(Saved entries)
┄┄┄┄┄┄
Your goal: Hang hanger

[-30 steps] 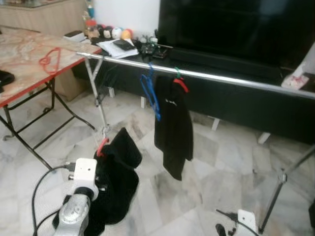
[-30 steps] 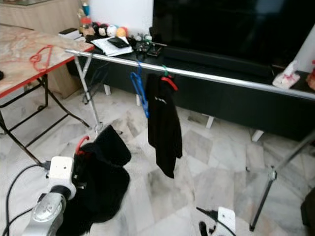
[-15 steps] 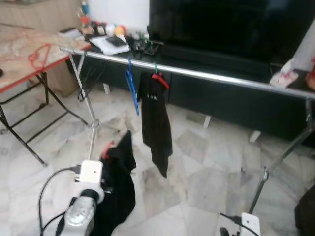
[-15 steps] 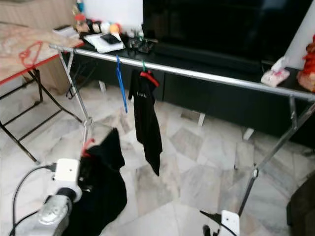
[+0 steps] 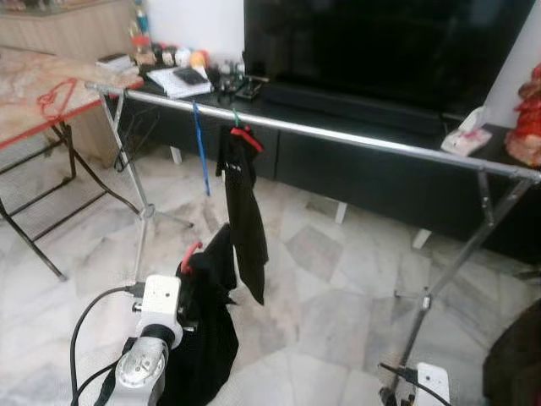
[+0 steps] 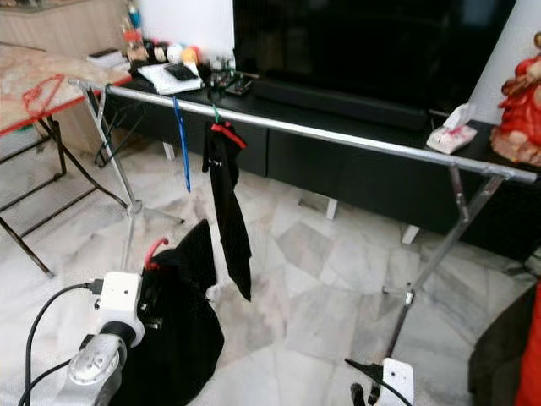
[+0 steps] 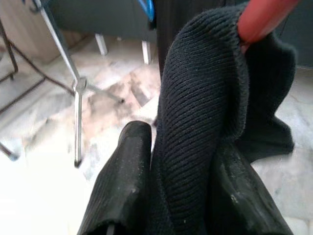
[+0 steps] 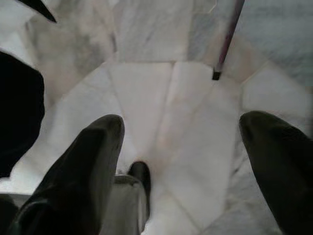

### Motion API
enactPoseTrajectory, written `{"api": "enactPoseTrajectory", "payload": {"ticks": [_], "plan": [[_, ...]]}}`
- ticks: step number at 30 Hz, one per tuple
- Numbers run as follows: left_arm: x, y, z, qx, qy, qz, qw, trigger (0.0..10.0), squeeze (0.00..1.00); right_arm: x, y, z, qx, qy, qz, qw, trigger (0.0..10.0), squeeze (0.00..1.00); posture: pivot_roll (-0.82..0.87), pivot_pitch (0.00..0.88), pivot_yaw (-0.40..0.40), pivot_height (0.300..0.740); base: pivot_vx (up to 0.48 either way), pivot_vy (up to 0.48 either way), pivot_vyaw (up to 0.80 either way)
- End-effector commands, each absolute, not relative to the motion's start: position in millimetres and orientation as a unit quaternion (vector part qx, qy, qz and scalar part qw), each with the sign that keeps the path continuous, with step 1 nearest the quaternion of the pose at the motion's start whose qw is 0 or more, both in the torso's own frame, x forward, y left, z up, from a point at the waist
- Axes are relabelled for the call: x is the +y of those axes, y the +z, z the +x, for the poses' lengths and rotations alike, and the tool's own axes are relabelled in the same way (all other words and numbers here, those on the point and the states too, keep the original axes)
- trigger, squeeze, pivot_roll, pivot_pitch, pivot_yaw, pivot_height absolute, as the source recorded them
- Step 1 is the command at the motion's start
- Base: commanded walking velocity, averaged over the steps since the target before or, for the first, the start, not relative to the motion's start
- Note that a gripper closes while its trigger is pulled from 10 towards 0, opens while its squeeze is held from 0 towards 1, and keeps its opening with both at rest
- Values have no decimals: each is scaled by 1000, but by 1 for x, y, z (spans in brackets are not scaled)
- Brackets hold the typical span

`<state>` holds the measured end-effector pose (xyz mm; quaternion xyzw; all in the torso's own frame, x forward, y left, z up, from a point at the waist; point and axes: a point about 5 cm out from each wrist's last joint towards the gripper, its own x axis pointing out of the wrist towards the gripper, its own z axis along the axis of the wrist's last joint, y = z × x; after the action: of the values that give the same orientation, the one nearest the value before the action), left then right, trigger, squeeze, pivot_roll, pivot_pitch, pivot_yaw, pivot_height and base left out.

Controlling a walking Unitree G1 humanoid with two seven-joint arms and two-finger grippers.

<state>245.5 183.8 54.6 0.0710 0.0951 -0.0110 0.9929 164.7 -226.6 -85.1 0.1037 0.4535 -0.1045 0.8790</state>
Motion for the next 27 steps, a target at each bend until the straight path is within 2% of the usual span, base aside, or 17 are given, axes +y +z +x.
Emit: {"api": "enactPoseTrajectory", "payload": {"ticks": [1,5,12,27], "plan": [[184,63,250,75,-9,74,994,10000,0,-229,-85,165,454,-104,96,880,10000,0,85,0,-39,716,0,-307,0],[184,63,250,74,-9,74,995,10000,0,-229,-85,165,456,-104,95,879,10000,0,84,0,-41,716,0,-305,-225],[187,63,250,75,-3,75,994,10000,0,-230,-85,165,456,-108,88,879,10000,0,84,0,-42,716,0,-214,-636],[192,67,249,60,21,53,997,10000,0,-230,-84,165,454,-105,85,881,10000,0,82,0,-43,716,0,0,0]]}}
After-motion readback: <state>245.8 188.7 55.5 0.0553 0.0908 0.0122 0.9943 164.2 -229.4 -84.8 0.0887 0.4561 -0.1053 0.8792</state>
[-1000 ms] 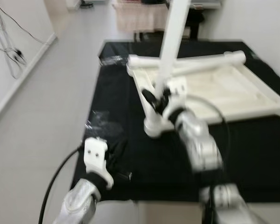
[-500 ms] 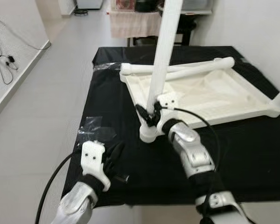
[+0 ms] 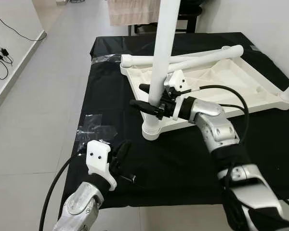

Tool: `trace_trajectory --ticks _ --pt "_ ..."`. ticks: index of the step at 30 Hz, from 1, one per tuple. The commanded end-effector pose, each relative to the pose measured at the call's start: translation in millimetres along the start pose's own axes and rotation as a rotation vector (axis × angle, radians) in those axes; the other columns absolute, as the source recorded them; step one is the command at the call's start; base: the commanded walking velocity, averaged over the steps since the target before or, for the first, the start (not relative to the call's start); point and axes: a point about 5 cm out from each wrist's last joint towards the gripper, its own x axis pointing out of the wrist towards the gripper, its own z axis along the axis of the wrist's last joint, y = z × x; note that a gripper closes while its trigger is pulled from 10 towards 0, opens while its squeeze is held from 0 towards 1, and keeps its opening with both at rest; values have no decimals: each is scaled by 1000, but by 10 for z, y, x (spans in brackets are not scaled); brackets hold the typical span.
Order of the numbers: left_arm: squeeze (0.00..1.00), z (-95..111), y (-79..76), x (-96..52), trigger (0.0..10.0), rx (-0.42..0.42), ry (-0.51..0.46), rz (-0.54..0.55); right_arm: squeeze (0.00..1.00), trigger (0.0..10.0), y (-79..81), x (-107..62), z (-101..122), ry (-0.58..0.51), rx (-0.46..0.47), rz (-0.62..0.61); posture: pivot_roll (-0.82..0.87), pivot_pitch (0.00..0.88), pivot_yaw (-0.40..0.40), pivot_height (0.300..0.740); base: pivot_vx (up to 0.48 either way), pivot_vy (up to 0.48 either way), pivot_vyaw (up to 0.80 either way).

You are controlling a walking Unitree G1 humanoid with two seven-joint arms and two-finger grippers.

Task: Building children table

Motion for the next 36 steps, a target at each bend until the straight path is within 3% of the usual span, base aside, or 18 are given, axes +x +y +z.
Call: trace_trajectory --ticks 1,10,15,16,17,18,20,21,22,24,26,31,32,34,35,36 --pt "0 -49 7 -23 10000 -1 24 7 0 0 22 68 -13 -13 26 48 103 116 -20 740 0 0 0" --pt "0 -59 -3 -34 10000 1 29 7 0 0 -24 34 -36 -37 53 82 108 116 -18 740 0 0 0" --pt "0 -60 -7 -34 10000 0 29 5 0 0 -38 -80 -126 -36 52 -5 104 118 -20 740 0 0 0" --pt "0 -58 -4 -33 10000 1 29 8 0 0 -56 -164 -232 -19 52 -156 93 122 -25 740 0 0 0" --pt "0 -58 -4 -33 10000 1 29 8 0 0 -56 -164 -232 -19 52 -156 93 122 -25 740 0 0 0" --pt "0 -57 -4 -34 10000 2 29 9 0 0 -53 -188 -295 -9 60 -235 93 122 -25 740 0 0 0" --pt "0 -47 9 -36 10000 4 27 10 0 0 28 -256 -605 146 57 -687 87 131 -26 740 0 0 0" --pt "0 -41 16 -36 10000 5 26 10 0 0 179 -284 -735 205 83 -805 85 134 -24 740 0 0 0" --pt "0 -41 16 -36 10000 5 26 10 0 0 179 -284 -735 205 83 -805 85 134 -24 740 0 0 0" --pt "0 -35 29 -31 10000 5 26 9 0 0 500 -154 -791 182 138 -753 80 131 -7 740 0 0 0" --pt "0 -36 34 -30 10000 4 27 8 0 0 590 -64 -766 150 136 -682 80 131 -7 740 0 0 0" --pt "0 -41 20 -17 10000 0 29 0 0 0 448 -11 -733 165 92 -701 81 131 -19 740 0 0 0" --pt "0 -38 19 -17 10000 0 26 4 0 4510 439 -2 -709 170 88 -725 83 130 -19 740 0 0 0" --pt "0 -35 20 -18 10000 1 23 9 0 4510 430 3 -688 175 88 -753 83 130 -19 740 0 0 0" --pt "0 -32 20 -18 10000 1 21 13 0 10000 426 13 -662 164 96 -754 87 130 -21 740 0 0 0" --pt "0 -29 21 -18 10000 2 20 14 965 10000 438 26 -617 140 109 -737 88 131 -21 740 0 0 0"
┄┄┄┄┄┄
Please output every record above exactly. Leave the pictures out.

Your goal: Hang hanger

[-30 steps] 
[-30 steps] 
[-15 steps] 
[-15 steps] 
[+0 steps] 
[+0 steps] 
[+0 steps] 
[+0 steps] 

### Motion API
enactPoseTrajectory, written `{"api": "enactPoseTrajectory", "payload": {"ticks": [_], "plan": [[_, ...]]}}`
- ticks: step number at 30 Hz, one per tuple
- Numbers run as follows: left_arm: x, y, z, qx, qy, qz, qw, trigger (0.0..10.0), squeeze (0.00..1.00); right_arm: x, y, z, qx, qy, qz, qw, trigger (0.0..10.0), squeeze (0.00..1.00); posture: pivot_roll (-0.82..0.87), pivot_pitch (0.00..0.88), pivot_yaw (-0.40..0.40), pivot_height (0.300..0.740); base: pivot_vx (up to 0.48 either way), pivot_vy (up to 0.48 either way), pivot_vyaw (up to 0.80 either way)
- End-effector commands, each absolute, not relative to the motion's start: position in millimetres and orientation as a unit quaternion (vector part qx, qy, qz and scalar part qw), each with the sign that keeps the path continuous, with step 1 nearest the quaternion of the pose at the motion's start whose qw is 0 or more, both in the torso's own frame, x forward, y left, z up, from a point at the waist
- Axes are relabelled for the call: x is the +y of those axes, y the +z, z the +x, for the poses' lengths and rotations alike, and the tool's own axes are relabelled in the same way (all other words and numbers here, those on the point and the states too, keep the original axes)
- trigger, squeeze, pivot_roll, pivot_pitch, pivot_yaw, pivot_height absolute, as the source recorded them
- Step 1 is the command at the motion's start
- Base: commanded walking velocity, averaged over the steps since the target before or, for the first, the start, not relative to the motion's start
- Note that a gripper closes while its trigger is pulled from 10 towards 0, opens while its squeeze is held from 0 towards 1, and keeps its opening with both at rest
- Values have no decimals: each is scaled by 1000, but by 1 for x, y, z (spans in brackets are not scaled)
- Brackets hold the typical span

`<state>` holds the measured end-effector pose (xyz mm; quaternion xyzw; all in the torso's own frame, x forward, y left, z up, from a point at the waist; point and axes: a point about 5 cm out from each wrist's last joint towards the gripper, its own x axis pointing out of the wrist towards the gripper, its own z axis along the axis of the wrist's last joint, y = z × x; after the action: of the values that give the same orientation, the one nearest the value before the action), left then right, trigger, squeeze, pivot_roll, pivot_pitch, pivot_yaw, pivot_height and base left out.

Controlling a walking Unitree G1 humanoid with two seven-joint arms and two-finger grippers.

<state>245.5 183.8 54.6 0.0710 0.0951 -0.0110 0.9929 164.7 -226.6 -85.1 0.1037 0.4535 -0.1045 0.8790</state>
Motion for the next 27 steps, a target at each bend until the straight path is within 2% of the usual span, base aside, or 17 are given, axes +y +z +x.
Emit: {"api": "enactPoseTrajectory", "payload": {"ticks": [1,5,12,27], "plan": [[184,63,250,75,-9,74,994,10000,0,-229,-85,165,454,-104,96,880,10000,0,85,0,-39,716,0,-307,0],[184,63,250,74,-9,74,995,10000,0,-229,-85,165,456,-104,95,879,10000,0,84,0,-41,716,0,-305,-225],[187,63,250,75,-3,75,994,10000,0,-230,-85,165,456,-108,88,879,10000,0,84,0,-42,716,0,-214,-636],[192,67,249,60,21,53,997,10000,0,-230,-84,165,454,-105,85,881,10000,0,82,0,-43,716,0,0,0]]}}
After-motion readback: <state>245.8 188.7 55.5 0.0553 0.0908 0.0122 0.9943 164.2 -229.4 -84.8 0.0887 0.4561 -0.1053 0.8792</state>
[-1000 ms] 
[-500 ms] 
[+0 ms] 

Tool: `trace_trajectory --ticks _ --pt "_ ..."`. ticks: index of the step at 30 Hz, from 1, one per tuple. The commanded end-effector pose, each relative to the pose measured at the call's start: translation in millimetres along the start pose's own axes and rotation as a rotation vector (axis × angle, radians) in those axes; the other columns absolute, as the source recorded them; step one is the command at the call's start; base: the commanded walking velocity, averaged over the steps since the target before or, for the first, the start (not relative to the call's start); point and axes: a point about 5 cm out from each wrist's last joint towards the gripper, its own x axis pointing out of the wrist towards the gripper, its own z axis along the axis of the wrist's last joint, y = z × x; note that a gripper closes while its trigger is pulled from 10 towards 0, opens while its squeeze is held from 0 towards 1, and keeps its opening with both at rest; values have no decimals: each is scaled by 1000, but by 10 for z, y, x (spans in brackets are not scaled); brackets hold the typical span.
Order of the numbers: left_arm: squeeze (0.00..1.00), z (-95..111), y (-79..76), x (-96..52), trigger (0.0..10.0), rx (-0.42..0.42), ry (-0.51..0.46), rz (-0.54..0.55); right_arm: squeeze (0.00..1.00), trigger (0.0..10.0), y (-79..81), x (-107..62), z (-101..122), ry (-0.58..0.51), rx (-0.46..0.47), rz (-0.62..0.61); posture: pivot_roll (-0.82..0.87), pivot_pitch (0.00..0.88), pivot_yaw (-0.40..0.40), pivot_height (0.300..0.740); base: pivot_vx (up to 0.48 either way), pivot_vy (up to 0.48 either way), pivot_vyaw (up to 0.80 either way).

You are controlling a walking Unitree G1 humanoid with two seven-joint arms and two-finger grippers.

Task: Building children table

Motion for the next 36 steps, a target at each bend until the straight path is within 3% of the usual span, base aside, or 18 are given, axes +x +y +z.
Call: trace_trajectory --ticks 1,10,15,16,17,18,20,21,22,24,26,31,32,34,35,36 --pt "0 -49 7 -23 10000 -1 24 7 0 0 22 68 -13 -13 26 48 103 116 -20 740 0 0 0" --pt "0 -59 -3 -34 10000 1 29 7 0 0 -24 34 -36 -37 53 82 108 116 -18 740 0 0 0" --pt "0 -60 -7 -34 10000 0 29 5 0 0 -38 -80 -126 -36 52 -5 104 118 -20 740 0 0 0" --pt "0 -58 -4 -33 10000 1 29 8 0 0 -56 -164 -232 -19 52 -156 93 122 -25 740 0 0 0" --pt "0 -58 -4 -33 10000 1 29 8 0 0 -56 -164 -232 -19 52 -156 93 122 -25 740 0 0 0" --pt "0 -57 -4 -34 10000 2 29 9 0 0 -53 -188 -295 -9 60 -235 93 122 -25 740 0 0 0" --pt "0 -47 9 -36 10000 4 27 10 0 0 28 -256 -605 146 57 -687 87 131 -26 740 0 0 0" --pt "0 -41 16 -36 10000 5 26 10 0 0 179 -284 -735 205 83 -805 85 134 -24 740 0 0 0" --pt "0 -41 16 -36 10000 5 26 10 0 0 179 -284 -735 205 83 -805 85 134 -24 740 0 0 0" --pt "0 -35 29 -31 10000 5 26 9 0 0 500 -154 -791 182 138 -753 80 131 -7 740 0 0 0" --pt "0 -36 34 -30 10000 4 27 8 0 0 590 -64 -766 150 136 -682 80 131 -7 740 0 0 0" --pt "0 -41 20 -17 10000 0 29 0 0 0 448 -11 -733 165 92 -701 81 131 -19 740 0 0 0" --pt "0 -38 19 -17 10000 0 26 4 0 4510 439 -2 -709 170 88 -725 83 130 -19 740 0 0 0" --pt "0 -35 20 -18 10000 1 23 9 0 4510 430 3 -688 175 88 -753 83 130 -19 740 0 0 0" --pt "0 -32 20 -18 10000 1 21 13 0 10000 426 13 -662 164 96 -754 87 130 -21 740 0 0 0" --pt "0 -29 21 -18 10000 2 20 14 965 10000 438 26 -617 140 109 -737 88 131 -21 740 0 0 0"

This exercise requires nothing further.